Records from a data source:
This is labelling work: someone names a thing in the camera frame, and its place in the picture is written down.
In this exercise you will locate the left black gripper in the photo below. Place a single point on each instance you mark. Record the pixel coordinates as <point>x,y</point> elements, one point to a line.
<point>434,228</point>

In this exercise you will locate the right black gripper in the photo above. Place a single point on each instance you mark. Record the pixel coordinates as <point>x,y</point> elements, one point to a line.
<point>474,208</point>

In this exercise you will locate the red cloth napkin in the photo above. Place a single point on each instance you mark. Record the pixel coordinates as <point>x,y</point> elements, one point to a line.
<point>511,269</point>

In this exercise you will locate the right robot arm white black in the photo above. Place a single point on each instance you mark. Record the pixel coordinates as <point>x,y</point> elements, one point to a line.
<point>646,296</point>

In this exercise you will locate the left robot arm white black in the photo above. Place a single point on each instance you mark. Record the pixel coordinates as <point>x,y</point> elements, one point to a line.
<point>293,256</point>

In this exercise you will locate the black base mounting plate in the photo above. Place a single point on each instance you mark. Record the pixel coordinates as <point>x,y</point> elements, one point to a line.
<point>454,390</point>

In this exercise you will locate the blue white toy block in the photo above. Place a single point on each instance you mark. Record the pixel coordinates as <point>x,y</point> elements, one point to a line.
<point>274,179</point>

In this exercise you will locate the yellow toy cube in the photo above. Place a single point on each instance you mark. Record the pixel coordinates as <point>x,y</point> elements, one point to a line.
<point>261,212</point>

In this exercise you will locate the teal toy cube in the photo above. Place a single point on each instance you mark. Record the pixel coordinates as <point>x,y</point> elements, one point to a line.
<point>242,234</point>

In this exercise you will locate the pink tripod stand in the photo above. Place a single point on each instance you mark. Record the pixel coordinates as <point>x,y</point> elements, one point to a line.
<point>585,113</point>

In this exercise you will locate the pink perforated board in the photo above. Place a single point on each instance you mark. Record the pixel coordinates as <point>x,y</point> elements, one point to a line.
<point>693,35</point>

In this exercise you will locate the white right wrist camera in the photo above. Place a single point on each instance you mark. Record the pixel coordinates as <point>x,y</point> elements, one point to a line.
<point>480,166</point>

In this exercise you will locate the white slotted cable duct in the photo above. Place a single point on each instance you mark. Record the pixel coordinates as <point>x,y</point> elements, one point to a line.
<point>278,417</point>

-- TRY IT --
Within the data above, the span starting at the line containing "In this exercise you will locate the left robot" and ending at the line containing "<point>261,212</point>" is to be retyped exactly, with no other lines.

-- REPLY --
In this exercise you will locate the left robot arm white black in the photo above. Place a single point on each instance you mark. Record the pixel coordinates as <point>x,y</point> elements, one point to a line.
<point>293,256</point>

In this exercise you will locate the black base mounting plate in the photo above. Place a single point on each instance you mark. Record the pixel coordinates as <point>x,y</point> elements, one point to a line.
<point>454,390</point>

In this exercise you will locate the blue white toy block in the photo above. Place a single point on each instance you mark. Record the pixel coordinates as <point>x,y</point> elements, one point to a line.
<point>274,179</point>

In this exercise you will locate the yellow toy cube in the photo above. Place a single point on each instance you mark. Record the pixel coordinates as <point>x,y</point> elements, one point to a line.
<point>261,212</point>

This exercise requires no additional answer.